DIRECTIONS FOR THIS TASK: Would you reproduce the whole listing exactly, dropping any pictures it holds?

+++ RECORDED INFORMATION +++

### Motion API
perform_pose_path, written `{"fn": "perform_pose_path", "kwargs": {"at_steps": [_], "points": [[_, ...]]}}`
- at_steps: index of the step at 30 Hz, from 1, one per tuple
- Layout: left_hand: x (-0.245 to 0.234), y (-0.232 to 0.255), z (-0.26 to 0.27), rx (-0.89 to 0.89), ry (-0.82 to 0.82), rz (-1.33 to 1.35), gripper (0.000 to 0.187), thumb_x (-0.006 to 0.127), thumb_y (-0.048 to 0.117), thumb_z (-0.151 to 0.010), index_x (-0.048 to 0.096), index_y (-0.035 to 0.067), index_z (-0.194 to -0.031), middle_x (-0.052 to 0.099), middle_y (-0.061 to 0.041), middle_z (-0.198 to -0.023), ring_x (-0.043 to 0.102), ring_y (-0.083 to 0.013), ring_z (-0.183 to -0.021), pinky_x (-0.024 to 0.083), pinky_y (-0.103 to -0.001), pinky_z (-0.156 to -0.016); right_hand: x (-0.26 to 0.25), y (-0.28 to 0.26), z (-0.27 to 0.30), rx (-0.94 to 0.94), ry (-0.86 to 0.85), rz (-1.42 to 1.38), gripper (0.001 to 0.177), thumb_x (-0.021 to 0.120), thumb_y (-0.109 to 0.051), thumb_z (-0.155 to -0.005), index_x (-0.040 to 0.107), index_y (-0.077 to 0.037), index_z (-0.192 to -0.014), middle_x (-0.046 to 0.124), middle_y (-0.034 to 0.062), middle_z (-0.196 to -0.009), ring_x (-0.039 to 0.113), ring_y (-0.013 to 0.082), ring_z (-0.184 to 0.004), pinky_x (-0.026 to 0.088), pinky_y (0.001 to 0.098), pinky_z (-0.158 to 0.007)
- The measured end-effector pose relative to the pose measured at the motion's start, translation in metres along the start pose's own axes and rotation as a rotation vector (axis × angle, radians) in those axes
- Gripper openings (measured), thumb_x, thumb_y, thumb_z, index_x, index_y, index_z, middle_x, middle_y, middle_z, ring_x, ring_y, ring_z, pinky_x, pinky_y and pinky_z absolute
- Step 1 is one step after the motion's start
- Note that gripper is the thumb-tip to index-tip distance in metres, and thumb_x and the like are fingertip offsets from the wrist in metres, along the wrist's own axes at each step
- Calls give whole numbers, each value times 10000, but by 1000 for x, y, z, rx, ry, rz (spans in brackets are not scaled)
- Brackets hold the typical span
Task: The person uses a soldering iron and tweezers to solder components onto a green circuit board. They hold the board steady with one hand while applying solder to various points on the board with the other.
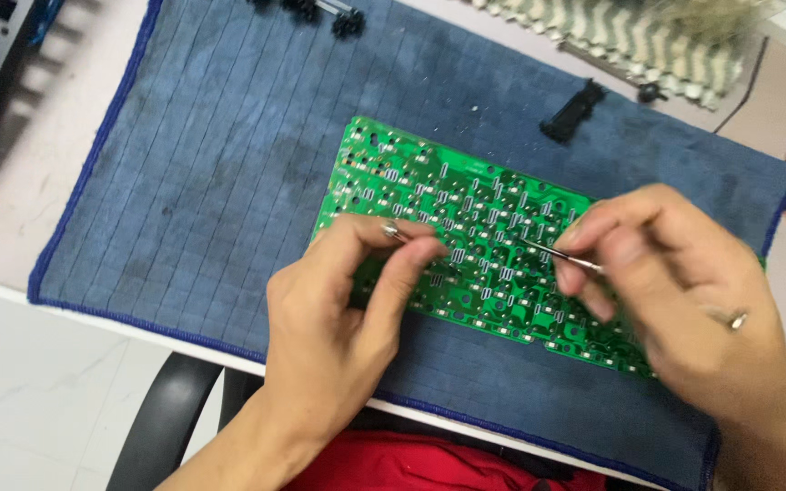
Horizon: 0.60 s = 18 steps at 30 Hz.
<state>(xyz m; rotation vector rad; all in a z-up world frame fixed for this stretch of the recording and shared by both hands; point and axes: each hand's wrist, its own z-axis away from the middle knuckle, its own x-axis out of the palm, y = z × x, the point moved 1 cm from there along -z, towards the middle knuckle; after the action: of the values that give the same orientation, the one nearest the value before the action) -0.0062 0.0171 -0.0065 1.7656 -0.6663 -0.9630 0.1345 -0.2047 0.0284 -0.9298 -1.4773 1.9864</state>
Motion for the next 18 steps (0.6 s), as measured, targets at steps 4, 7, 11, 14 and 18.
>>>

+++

TASK RESULT:
### Motion API
perform_pose_path, written `{"fn": "perform_pose_path", "kwargs": {"at_steps": [_], "points": [[_, ...]]}}`
- at_steps: index of the step at 30 Hz, from 1, one per tuple
- Layout: left_hand: x (-0.245 to 0.234), y (-0.232 to 0.255), z (-0.26 to 0.27), rx (-0.89 to 0.89), ry (-0.82 to 0.82), rz (-1.33 to 1.35), gripper (0.000 to 0.187), thumb_x (-0.006 to 0.127), thumb_y (-0.048 to 0.117), thumb_z (-0.151 to 0.010), index_x (-0.048 to 0.096), index_y (-0.035 to 0.067), index_z (-0.194 to -0.031), middle_x (-0.052 to 0.099), middle_y (-0.061 to 0.041), middle_z (-0.198 to -0.023), ring_x (-0.043 to 0.102), ring_y (-0.083 to 0.013), ring_z (-0.183 to -0.021), pinky_x (-0.024 to 0.083), pinky_y (-0.103 to -0.001), pinky_z (-0.156 to -0.016); right_hand: x (-0.26 to 0.25), y (-0.28 to 0.26), z (-0.27 to 0.30), rx (-0.94 to 0.94), ry (-0.86 to 0.85), rz (-1.42 to 1.38), gripper (0.001 to 0.177), thumb_x (-0.021 to 0.120), thumb_y (-0.109 to 0.051), thumb_z (-0.155 to -0.005), index_x (-0.040 to 0.107), index_y (-0.077 to 0.037), index_z (-0.192 to -0.014), middle_x (-0.046 to 0.124), middle_y (-0.034 to 0.062), middle_z (-0.196 to -0.009), ring_x (-0.039 to 0.113), ring_y (-0.013 to 0.082), ring_z (-0.184 to 0.004), pinky_x (-0.026 to 0.088), pinky_y (0.001 to 0.098), pinky_z (-0.158 to 0.007)
- The measured end-effector pose relative to the pose measured at the motion's start, translation in metres along the start pose's own axes and rotation as a rotation vector (axis × angle, radians) in those axes
- Gripper openings (measured), thumb_x, thumb_y, thumb_z, index_x, index_y, index_z, middle_x, middle_y, middle_z, ring_x, ring_y, ring_z, pinky_x, pinky_y and pinky_z absolute
- Step 1 is one step after the motion's start
- Note that gripper is the thumb-tip to index-tip distance in metres, and thumb_x and the like are fingertip offsets from the wrist in metres, along the wrist's own axes at each step
- Calls give whole numbers, each value times 10000, but by 1000 for x, y, z, rx, ry, rz (spans in brackets are not scaled)
- Brackets hold the typical span
Task: The person uses a soldering iron and tweezers to solder components onto a green circuit board. They hold the board steady with one hand while applying solder to various points on the board with the other.
Horizon: 0.60 s = 18 steps at 30 Hz.
<state>(xyz m; rotation vector rad; all in a z-up world frame fixed for this stretch of the recording and shared by both hands; point and axes: each hand's wrist, its own z-axis away from the middle knuckle, its own x-axis out of the palm, y = z × x, the point moved 1 cm from there along -z, towards the middle knuckle; after the action: of the values that give the same orientation, the one nearest the value before the action) -0.0062 0.0171 -0.0065 1.7656 -0.6663 -0.9630 0.1345 -0.2047 0.0284 -0.9298 -1.4773 1.9864</state>
Motion for the next 18 steps (0.6 s), as measured, targets at steps 4, 7, 11, 14 and 18.
>>>

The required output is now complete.